--- WHAT TO WORK ON ---
A single number is the answer: how many lines of the data hold "grey"?

-- SUPPLIED DATA follows --

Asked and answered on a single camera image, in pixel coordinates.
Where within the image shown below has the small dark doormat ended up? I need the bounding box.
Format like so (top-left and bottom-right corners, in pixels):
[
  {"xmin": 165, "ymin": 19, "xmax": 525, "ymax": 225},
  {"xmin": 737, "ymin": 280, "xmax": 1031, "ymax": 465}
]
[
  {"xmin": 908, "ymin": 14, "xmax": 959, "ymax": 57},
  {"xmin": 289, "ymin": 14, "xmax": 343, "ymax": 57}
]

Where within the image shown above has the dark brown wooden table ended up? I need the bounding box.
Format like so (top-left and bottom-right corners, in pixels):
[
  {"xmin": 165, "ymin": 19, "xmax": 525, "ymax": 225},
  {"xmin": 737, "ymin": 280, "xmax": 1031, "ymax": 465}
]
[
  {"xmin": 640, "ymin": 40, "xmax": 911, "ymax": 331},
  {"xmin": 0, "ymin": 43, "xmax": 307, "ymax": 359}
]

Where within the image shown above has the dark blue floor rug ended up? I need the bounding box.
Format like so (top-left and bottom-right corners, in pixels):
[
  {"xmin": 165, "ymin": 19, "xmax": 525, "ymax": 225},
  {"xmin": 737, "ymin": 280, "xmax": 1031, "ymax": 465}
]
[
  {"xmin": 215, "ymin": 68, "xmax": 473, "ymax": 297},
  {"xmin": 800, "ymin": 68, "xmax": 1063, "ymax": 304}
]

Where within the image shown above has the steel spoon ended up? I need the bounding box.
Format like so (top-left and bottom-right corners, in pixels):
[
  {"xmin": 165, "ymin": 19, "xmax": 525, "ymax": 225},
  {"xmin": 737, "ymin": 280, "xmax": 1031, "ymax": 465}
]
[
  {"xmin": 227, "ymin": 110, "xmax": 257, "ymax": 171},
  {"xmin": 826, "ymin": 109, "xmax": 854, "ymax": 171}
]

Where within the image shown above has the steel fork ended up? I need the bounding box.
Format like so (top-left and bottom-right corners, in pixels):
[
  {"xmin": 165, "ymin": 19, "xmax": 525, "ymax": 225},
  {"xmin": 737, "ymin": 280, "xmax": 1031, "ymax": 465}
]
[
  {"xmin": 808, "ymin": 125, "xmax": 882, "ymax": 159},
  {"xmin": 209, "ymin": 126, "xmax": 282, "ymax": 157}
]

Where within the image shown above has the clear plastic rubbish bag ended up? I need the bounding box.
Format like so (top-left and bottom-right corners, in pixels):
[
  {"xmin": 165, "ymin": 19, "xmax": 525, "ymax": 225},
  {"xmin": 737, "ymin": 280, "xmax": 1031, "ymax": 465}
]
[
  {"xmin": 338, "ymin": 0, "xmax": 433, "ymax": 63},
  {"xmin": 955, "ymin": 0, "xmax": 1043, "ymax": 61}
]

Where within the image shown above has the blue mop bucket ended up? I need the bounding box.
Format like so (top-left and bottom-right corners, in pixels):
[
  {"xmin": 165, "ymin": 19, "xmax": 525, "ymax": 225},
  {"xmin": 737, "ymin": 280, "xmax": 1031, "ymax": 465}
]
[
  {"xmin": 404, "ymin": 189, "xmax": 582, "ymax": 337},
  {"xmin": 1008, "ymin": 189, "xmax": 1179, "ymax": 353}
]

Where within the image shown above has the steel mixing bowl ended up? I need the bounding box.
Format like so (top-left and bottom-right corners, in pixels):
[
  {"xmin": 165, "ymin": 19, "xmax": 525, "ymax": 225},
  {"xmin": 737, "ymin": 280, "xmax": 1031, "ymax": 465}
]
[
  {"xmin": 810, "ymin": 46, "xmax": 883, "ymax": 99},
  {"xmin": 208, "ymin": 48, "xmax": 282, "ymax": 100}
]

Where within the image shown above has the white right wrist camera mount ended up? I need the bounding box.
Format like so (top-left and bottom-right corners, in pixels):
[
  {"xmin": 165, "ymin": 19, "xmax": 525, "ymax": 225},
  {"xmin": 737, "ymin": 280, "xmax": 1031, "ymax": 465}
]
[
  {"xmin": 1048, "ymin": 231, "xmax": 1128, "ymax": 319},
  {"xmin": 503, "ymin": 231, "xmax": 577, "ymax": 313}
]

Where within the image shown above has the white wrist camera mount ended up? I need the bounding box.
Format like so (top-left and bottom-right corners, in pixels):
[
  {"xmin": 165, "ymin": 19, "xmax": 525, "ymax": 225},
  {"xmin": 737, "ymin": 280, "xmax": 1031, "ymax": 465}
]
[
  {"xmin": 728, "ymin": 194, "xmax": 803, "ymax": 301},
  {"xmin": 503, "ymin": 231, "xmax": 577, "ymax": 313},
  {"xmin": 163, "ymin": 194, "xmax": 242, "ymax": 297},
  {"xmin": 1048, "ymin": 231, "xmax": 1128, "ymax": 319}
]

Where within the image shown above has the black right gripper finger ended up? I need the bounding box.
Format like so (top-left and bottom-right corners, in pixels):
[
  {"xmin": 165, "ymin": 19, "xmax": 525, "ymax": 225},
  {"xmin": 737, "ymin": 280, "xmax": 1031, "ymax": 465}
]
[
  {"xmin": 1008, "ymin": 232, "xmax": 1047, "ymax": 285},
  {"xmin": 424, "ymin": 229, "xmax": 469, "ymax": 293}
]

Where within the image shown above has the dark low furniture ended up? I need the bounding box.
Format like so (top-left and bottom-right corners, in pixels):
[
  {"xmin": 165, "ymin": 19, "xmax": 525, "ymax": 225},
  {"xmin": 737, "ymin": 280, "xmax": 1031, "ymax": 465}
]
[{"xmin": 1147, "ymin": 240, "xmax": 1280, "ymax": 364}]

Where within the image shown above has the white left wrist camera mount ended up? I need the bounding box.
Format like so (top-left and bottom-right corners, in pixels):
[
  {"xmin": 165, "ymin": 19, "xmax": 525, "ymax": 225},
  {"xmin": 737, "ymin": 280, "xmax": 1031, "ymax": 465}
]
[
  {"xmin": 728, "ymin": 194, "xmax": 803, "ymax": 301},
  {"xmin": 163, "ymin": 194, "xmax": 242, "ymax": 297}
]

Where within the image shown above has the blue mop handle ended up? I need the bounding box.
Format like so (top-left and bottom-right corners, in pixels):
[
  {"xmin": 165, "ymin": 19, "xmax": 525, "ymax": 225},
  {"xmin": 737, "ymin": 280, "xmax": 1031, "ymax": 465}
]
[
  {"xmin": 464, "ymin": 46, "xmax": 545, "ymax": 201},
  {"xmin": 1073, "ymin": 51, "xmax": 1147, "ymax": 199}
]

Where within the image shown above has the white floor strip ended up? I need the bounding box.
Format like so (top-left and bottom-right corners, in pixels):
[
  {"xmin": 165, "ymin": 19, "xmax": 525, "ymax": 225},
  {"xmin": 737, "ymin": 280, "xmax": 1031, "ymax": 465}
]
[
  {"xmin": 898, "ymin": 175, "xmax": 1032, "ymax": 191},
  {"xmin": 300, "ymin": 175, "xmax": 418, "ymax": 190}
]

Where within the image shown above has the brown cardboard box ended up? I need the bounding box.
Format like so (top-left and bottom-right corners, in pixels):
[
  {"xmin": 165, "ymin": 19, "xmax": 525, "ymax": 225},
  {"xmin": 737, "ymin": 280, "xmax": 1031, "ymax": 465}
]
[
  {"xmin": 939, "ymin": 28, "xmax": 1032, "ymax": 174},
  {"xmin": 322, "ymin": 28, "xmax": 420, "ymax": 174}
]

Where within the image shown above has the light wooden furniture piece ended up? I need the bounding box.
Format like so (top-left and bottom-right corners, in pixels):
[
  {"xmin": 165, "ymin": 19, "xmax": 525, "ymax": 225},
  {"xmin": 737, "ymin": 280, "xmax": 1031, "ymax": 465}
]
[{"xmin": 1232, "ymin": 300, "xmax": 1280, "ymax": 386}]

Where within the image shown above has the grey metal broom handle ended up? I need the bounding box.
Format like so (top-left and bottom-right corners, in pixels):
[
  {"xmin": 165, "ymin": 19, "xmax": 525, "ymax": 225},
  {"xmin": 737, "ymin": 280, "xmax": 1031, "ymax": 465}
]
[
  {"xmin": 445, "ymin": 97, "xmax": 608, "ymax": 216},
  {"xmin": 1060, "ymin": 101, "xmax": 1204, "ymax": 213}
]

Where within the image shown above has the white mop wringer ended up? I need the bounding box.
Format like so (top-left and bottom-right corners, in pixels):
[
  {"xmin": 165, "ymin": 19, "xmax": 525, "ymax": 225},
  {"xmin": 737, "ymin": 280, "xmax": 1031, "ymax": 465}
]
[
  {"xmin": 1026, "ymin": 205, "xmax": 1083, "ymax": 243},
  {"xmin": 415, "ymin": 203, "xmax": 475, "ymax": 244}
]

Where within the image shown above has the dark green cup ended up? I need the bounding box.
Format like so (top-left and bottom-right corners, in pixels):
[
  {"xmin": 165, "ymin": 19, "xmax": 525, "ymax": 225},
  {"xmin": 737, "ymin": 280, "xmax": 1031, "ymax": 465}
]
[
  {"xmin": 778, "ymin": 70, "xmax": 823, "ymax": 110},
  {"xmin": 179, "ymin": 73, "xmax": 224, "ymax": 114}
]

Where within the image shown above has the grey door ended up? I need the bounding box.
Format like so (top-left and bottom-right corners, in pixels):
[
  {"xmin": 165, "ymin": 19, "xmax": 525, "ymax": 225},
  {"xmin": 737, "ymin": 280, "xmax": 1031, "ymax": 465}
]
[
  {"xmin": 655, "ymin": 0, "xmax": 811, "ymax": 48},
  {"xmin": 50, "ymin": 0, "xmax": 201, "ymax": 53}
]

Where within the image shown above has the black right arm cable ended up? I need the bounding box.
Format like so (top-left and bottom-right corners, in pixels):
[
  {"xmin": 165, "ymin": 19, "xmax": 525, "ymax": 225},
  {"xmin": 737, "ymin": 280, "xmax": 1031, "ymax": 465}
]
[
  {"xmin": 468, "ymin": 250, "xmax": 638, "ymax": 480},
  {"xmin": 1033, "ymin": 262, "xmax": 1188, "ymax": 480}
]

-- SUPPLIED DATA concluded --

--- ANSWER SPACE ---
2